Al rialzo dei rendimenti nominali si aggiunge ironicamente il contributo negativo portato dal calo dell’inflazione, che spinge al rialzo i tassi reali, quelli che davvero contano. Le banche americane siedono al momento su perdite non realizzate pari a 558 miliardi secondo il Fdic (ma altri come Whalen stimano perdite fino a 1,2 trilioni), e nel 2024 saranno soggette a una notevole pressione al rialzo della remunerazione pagata sui depositi, visto che fin qui il deposit beta è stato pari a circa il 30% (150 bps di aumento medio). Ergo non stupisce che dalla Sloos (la survey sugli standard di concessione di credito bancario) emerga riluttanza a erogare, e a tassi sempre più elevati.
La politica fiscale americana si è impegnata a contrastare quella monetaria, in un evidente cortocircuito a livello di politiche macro, a un costo eccessivo. Il debito pubblico americano è cresciuto di quasi il 50% dall’avvento del Coronavirus, passando da 17 a 25 trilioni di dollari, seppur il rapporto debito/Pil sia poi leggermente sceso per l’alta inflazione, ma come detto tenderà ora a salire vigorosamente.
Il tasso di risparmio è passato dal 7,6 nell’era pre-pandemica al 3,5%, molto al di sotto delle medie storiche, mentre i risparmi in eccesso sono passati da un picco di 2,1 trilioni di dollari nel 2021 a 400 miliardi, e si prevede esauriscano entro la prima metà del 2024. Il 1 ottobre dovrebbero ripartire i pagamenti sugli Student Loans, sospesi durante la pandemia, mentre il costo della benzina sta drenando risorse dalle tasche degli americani. La media trimestrale dei posti di lavoro creati è attualmente pari a 150mila, mentre la disoccupazione è superiore alla media a 12 mesi dello 0,2%; storicamente quando si scende sotto i 200mila posti, la recessione avviene entro l’anno successivo; e quando si verifica la seconda condizione, segue sempre una recessione, come del resto quando la media trimestrale della disoccupazione cresce di oltre lo 0,3%.
Mentre il mercato festeggia per la crescita del 4% dei consumi nel terzo trimestre, il 2024 delinea un’elevata probabilità di recessione. Per l’economia è una buona notizia, per sconfiggere un’ondata di inflazione endogena è indispensabile la distruzione di domanda. Ciò avverrebbe però con contrazione degli utili societari, il che non è una buona notizia, con i mercati che scontano: accelerazione della crescita e ritorno dell’inflazione a target, utili in rialzo, espansione dei margini, ed equity risk premium inferiore ai T-bills.

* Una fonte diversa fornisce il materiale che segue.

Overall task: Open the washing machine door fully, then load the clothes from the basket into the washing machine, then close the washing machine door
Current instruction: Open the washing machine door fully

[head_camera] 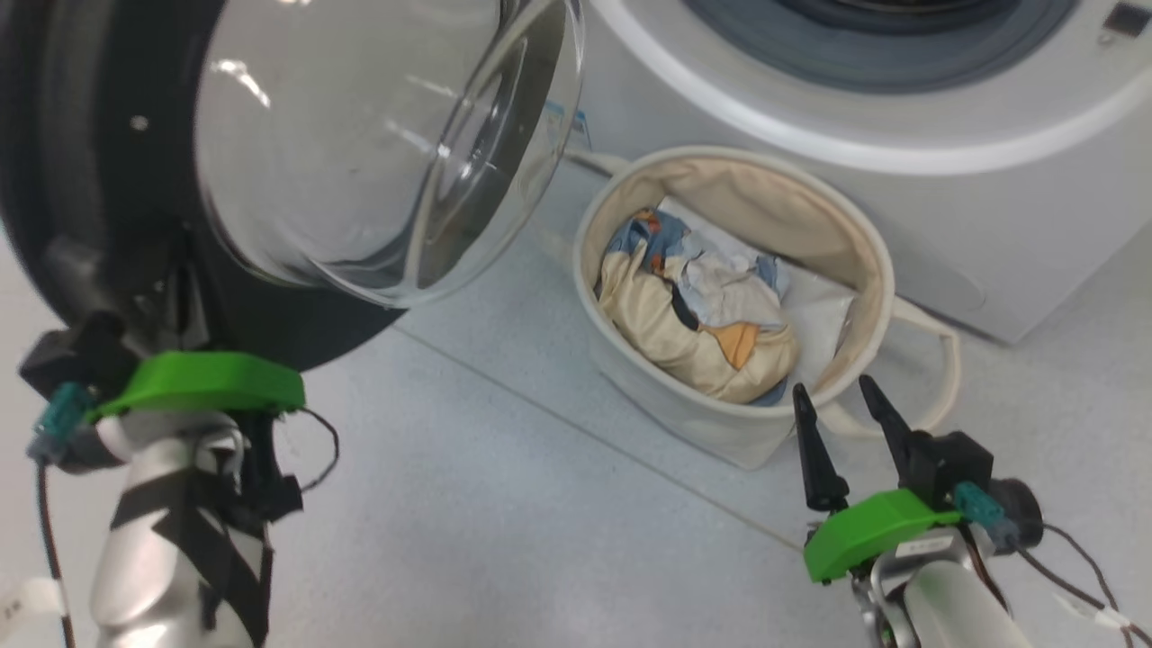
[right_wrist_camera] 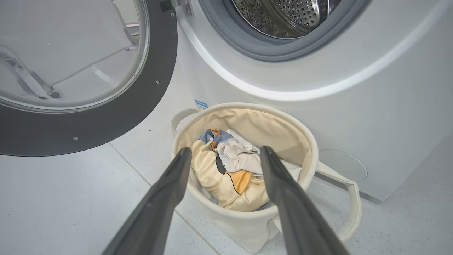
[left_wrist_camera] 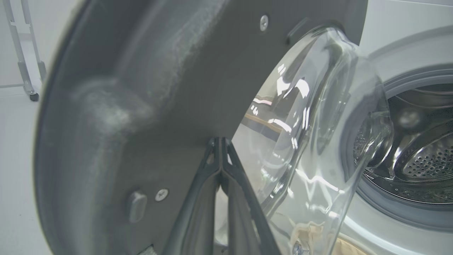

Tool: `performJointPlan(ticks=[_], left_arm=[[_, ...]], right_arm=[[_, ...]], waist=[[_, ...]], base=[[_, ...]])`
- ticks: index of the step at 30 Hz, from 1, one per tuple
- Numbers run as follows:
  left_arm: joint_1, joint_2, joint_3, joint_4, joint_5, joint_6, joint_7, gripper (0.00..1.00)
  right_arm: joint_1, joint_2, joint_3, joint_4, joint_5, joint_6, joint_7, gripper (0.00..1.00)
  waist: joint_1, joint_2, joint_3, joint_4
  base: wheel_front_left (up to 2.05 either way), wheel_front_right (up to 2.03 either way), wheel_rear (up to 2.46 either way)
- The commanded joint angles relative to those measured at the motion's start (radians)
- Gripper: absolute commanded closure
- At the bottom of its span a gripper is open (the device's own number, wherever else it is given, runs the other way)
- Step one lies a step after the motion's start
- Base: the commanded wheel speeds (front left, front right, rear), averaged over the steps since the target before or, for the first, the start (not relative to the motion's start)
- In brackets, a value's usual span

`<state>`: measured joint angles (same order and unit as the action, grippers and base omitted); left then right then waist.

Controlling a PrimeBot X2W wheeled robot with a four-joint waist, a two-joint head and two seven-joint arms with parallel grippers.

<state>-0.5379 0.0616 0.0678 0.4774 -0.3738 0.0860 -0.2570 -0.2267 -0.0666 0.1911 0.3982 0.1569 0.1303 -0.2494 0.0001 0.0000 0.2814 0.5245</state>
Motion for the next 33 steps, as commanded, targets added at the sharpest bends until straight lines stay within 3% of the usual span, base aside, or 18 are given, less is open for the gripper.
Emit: performJointPlan(ticks=[1, 15, 21, 26, 33], left_arm=[[-0.061, 0.035, 0.075, -0.005, -0.004, -0.008, -0.005, 1.0], [-0.16, 0.009, 0.324, 0.088, 0.031, -0.06, -0.005, 1.0], [-0.149, -0.004, 0.344, 0.08, 0.104, -0.099, -0.005, 1.0], [-0.11, -0.011, 0.281, 0.041, 0.127, -0.128, -0.005, 1.0], [0.007, -0.011, 0.011, -0.029, -0.036, -0.139, -0.005, 1.0]], right_arm=[[-0.038, 0.0, 0.03, -0.016, -0.015, 0.0, -0.012, 0.0], [-0.104, -0.048, 0.02, 0.001, -0.042, 0.0, -0.002, 0.0], [-0.105, -0.036, 0.003, 0.0, -0.041, 0.0, -0.006, 0.0], [-0.085, -0.012, -0.01, 0.004, -0.015, 0.0, -0.011, 0.0], [0.006, 0.013, -0.06, -0.122, 0.057, 0.0, -0.012, 0.0]], waist=[[-0.0001, 0.0, 0.065, 0.013], [-0.0001, 0.0, 0.12, 0.011], [-0.0001, 0.0, 0.086, 0.013], [-0.0001, 0.0, 0.017, 0.01], [-0.0001, 0.0, -0.14, -0.02]], base=[[0.0, 0.0, 0.0], [0.0, 0.0, 0.0], [0.0, 0.0, 0.0], [0.0, 0.0, 0.0], [0.0, 0.0, 0.0]])
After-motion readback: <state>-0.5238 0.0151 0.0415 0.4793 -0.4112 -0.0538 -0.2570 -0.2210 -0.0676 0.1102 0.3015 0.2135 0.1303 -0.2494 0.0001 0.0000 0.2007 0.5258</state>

– Lo scenario alternativo è quello in cui la politica fiscale accelera per contrastare la monetaria. Questo scenario, che ha una probabilità non trascurabile date le elezioni, avrebbe implicazioni negative molto serie nel medio-lungo periodo, specie se accompagnato da un atteggiamento più possibilista della Fed relativamente ai tagli in concomitanza con inflazione più bassa per effetti base meccanici. Oltre all’impatto sui conti pubblici, e allo spiazzamento del mercato del credito, stimolare un’economia molto vicina al pieno impiego, a cui non è stato consentito di rifiatare, potrebbe facilmente sfociare in una seconda ondata di inflazione stile anni Settanta, con rischi ancora più elevati.
Questo scenario sarebbe molto più negativo nel medio-lungo termine anche e soprattutto per i mercati. Parafrasando Oscar Wilde, gli investitori dovrebbero stare attenti a quello che desiderano, perché potrebbero ottenerlo.